The constructs designed to express dsRNA in plants in the form of self-complementary hairpin RNA (hpRNA) elicits the high degree and frequency of post-transcriptional gene silencing (PTGS) of invading viruses (Smith et al. 2000; Wang et al. 2010; Chuang and Meyerowitz 2000; Wesley et al. 2001). The complete resistance was achieved in hpRNA-CP and hpRNA-REP harboring transgenic lines with free of symptoms. Indeed, hpRNA-2b harboring transformant with deficient transgene expression showed a partial spectrum of resistance with mild symptoms. The fragmentary or deficient expression of the 2b gene may due to an incomplete suppression of intracellular signaling (Guo and Ding 2002; Ntui et al. 2014b). Apparently, the 2b protein interrupted the silencing mechanism by sequestering siRNAs production by preventing it from entering the RISC complex (Guo and Ding 2002). The mechanism of PTGS is that the synthesis of siRNA from the introduced hpRNA and the expressed siRNA complementary to the target RNA incorporated in the RISC complex. It ultimately led to the degradation of homologous target RNA and confers resistance against invading virus. RNA-mediated resistance involves sequence-specific degradation (Kawazu et al. 2009). It can overcome the potential risk of recombination and heterologous encapsidation occurring in protein/gene-mediated resistance (Hu et al. 2011). The resistance response also seems to considerably vary with different CMV-host combinations (Namba et al. 1992; Kaniewski et al. 1999).
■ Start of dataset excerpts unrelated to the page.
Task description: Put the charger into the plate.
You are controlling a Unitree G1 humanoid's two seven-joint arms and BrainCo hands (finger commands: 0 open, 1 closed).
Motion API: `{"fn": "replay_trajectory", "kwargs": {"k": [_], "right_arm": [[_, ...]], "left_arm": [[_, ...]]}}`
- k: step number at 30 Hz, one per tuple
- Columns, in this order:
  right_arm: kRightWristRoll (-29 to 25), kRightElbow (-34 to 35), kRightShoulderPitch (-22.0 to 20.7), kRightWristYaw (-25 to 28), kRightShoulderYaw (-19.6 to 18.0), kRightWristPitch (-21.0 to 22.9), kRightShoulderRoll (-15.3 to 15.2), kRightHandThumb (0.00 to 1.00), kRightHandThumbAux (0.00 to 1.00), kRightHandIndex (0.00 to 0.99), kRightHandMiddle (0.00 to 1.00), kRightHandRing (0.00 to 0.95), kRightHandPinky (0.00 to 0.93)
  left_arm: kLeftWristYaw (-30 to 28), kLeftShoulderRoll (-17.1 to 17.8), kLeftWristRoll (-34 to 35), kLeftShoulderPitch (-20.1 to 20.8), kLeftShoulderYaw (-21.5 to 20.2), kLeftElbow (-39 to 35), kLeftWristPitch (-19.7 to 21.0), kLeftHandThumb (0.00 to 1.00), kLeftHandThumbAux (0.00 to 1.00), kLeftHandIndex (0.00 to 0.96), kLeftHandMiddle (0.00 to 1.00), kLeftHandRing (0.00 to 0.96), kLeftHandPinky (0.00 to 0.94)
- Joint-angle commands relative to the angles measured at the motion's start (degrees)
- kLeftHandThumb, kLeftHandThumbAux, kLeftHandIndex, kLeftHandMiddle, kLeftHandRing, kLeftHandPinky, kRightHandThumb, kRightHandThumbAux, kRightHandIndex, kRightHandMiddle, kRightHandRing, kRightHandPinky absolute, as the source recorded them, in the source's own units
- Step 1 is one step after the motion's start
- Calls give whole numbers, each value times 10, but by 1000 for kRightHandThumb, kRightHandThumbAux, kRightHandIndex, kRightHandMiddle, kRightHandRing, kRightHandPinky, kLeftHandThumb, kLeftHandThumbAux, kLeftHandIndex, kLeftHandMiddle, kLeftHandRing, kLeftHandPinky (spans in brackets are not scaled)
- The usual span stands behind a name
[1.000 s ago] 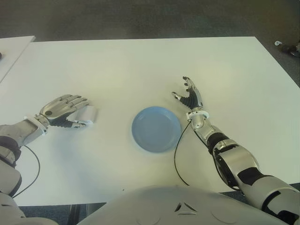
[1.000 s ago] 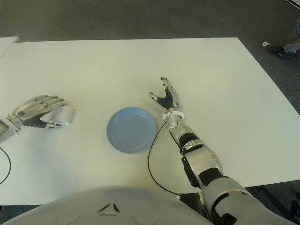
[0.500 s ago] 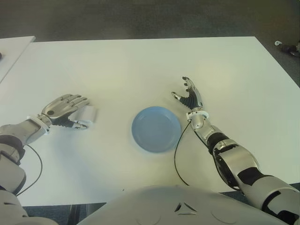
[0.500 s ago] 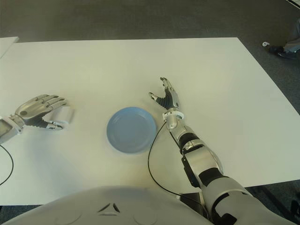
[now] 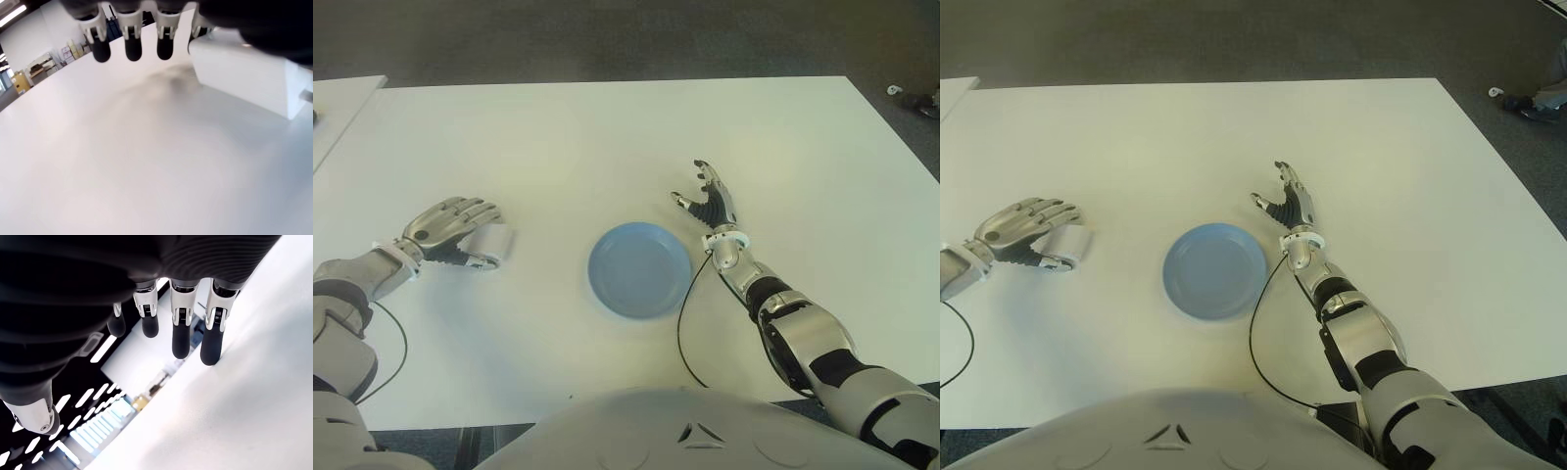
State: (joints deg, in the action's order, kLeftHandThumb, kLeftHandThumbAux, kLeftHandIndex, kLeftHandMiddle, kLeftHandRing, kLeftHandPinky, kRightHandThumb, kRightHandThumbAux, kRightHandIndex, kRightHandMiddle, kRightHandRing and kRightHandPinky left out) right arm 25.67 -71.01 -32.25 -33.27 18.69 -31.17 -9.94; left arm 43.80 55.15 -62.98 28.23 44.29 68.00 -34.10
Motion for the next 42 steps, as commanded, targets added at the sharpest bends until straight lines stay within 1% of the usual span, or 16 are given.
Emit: {"fn": "replay_trajectory", "kwargs": {"k": [1,25,26,27,28,29,30,31,32,33,34,35,36,38,40,42], "right_arm": [[12,-33,49,15,8,22,7,31,532,0,2,173,296],[15,-34,46,14,15,22,7,11,524,0,0,171,295],[15,-34,46,14,15,22,7,10,525,0,1,169,288],[15,-34,46,14,15,22,8,10,525,0,1,168,284],[15,-34,46,15,15,22,8,9,525,0,1,167,282],[15,-34,46,15,15,22,8,8,525,0,2,167,278],[15,-34,46,15,15,22,9,7,525,0,3,166,275],[15,-34,46,15,15,22,9,5,524,0,4,168,276],[15,-34,46,14,15,21,9,4,524,0,4,168,277],[15,-34,45,13,15,20,9,3,522,0,6,171,279],[16,-34,45,12,15,20,9,1,520,0,8,172,278],[15,-34,45,12,15,19,9,1,520,0,8,173,278],[15,-34,45,13,15,18,9,0,520,0,9,170,268],[13,-34,45,15,14,16,10,0,520,0,8,164,250],[12,-35,45,17,13,15,10,0,519,0,7,157,231],[9,-35,45,21,10,13,11,0,517,0,6,153,219]], "left_arm": [[-11,-19,-7,-3,13,12,2,191,131,0,0,0,0],[-23,-25,-1,10,27,29,1,195,144,9,12,4,3],[-23,-26,-1,10,28,29,2,201,158,60,83,69,62],[-23,-26,-1,11,28,30,3,206,166,94,129,112,101],[-17,-27,-3,11,30,30,8,207,169,106,146,127,115],[-11,-27,-4,11,31,30,11,231,198,186,308,291,284],[-2,-27,-7,11,33,30,15,246,216,238,413,398,394],[5,-27,-9,11,34,30,18,278,249,282,487,470,476],[20,-28,-13,10,37,28,23,289,260,298,513,496,505],[39,-29,-19,9,40,27,35,339,303,349,569,545,566],[52,-30,-22,8,42,27,44,401,368,441,628,603,626],[65,-33,-26,6,45,27,61,423,391,475,649,623,647],[72,-35,-28,6,46,28,72,527,500,463,700,677,708],[80,-39,-31,5,50,31,93,618,595,453,751,730,764],[85,-41,-31,5,53,34,103,677,655,447,787,768,800],[88,-43,-31,5,55,35,109,699,675,445,802,785,808]]}}
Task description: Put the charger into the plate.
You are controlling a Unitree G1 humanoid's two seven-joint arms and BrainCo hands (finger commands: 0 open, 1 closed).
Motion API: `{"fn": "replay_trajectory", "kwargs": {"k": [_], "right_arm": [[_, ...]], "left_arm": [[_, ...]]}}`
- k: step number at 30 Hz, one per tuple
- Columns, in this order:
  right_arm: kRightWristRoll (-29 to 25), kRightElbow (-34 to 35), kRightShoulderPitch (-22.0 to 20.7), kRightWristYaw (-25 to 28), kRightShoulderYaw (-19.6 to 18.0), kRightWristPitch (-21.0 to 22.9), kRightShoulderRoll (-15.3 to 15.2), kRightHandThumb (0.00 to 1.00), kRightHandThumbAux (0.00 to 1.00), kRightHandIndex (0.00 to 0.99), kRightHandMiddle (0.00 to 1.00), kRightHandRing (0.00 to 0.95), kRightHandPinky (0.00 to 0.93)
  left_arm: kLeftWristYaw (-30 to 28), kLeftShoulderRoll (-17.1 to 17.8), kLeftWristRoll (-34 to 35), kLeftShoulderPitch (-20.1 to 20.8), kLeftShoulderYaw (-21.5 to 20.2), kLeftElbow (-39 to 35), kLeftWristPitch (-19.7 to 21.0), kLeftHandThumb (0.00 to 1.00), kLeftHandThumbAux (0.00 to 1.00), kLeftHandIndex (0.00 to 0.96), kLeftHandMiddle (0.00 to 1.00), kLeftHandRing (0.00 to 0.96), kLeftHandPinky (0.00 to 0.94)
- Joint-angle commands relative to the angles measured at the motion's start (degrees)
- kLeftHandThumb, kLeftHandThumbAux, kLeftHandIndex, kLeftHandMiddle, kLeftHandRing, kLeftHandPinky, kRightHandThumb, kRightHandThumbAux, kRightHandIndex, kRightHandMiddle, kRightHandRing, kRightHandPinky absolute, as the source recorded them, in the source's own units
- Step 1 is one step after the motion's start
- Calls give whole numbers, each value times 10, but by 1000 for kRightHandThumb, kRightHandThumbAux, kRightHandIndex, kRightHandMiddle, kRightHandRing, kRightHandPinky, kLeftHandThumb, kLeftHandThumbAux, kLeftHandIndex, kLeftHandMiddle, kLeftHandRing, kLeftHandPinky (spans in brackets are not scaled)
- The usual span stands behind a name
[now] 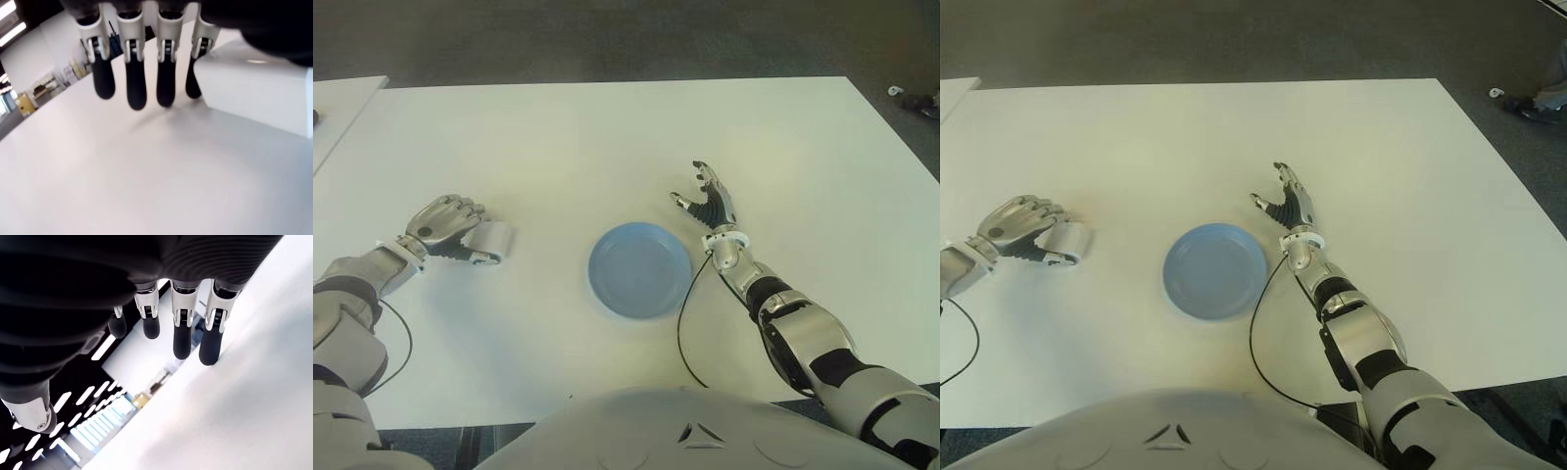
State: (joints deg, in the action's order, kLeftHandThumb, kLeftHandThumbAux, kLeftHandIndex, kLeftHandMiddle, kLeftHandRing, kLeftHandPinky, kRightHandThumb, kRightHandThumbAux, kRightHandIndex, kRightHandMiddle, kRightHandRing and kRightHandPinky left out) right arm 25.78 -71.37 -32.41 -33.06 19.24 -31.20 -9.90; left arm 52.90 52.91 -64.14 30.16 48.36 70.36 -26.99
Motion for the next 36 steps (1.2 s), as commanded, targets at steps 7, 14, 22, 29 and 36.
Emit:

The obtained results from model plants indicate the effectiveness of RNAi in the management of viruses. Further, it can be applied to the development of the available commercial crops to combat the problem that arises from viruses. With further advancement, the successful generation of commercial transgenic plants can be developed by improvising and screening the candidate viral gene constructs. Besides, CMV-2b gene-dependent defense pathway regulation is yet to be studied in detail. The spectrum of resistance and its relation to the ratio of accumulation of each viral RNAs during CMV infection also need to be focused.